[EXERCISE] Report only how many lines in the listing below contain the string "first".

[SUPPLIED DATA]
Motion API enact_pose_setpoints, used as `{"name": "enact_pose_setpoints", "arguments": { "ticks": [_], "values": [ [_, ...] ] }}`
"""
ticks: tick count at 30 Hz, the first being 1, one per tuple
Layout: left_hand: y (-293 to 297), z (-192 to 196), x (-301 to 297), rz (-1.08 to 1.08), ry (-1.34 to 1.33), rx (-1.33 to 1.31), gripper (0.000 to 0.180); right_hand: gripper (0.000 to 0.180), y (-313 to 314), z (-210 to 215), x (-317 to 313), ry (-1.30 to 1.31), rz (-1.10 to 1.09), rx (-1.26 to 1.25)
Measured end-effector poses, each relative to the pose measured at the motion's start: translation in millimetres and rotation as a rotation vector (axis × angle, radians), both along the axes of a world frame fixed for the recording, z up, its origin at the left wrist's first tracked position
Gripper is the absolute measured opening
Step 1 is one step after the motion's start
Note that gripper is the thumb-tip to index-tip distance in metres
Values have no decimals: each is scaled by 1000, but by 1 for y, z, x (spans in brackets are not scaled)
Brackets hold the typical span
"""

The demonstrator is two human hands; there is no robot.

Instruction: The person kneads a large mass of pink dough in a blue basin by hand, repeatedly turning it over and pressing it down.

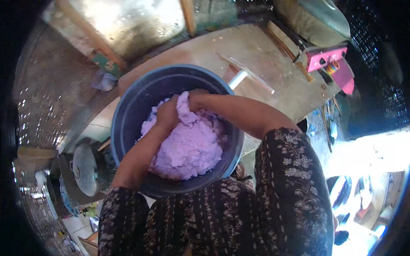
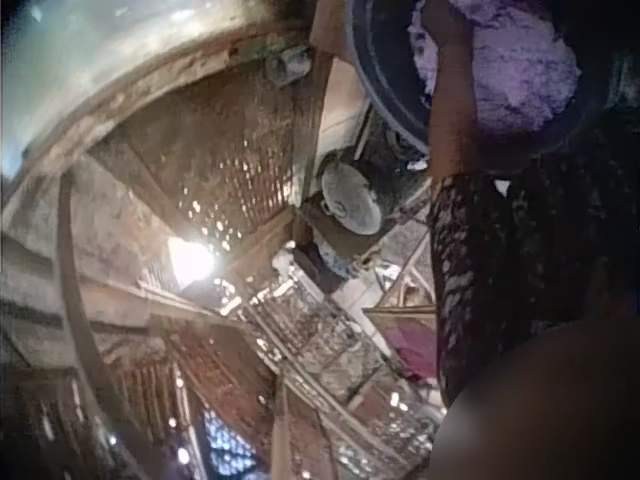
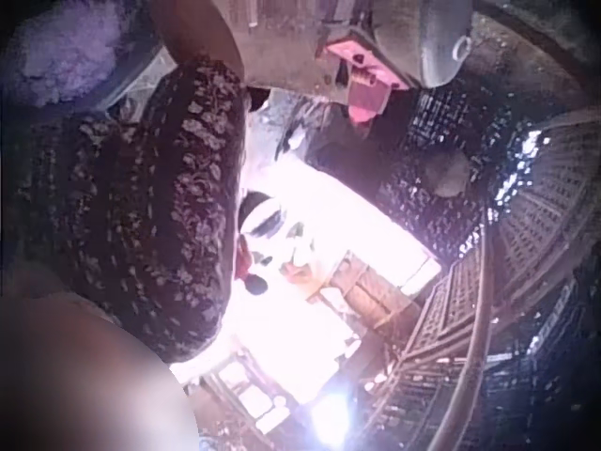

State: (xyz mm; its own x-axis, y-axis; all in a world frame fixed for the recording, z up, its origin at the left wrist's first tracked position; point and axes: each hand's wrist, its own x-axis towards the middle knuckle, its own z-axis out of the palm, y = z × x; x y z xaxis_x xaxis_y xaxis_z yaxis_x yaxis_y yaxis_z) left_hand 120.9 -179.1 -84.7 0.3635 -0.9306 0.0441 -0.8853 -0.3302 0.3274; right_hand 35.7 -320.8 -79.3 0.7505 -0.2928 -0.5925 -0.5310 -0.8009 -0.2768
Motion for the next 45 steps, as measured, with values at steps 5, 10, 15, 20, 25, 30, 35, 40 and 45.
{"name": "enact_pose_setpoints", "arguments": {
  "ticks": [5,10,15,20,25,30,35,40,45],
  "values": [
    [-1,4,13,-9,85,-72,31,46,-11,-31,-10,-615,145,137],
    [74,57,11,-347,-53,254,76,46,53,84,-46,-149,276,290],
    [161,97,-3,-472,-219,477,109,89,158,86,-86,-149,482,-207],
    [142,79,-12,-244,-196,540,120,103,156,64,-47,-216,338,-297],
    [105,60,21,-148,-15,404,105,97,118,41,-2,-240,214,-215],
    [83,26,54,19,107,123,73,74,85,19,40,-417,163,-184],
    [57,34,63,63,97,311,62,53,53,-20,54,-455,6,-136],
    [100,62,19,-54,-59,362,82,66,66,29,-1,-252,367,2],
    [163,84,-55,-312,-158,311,97,80,99,76,-124,-203,651,-98]
  ]
}}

[RESULT OF THIS EXERCISE] 3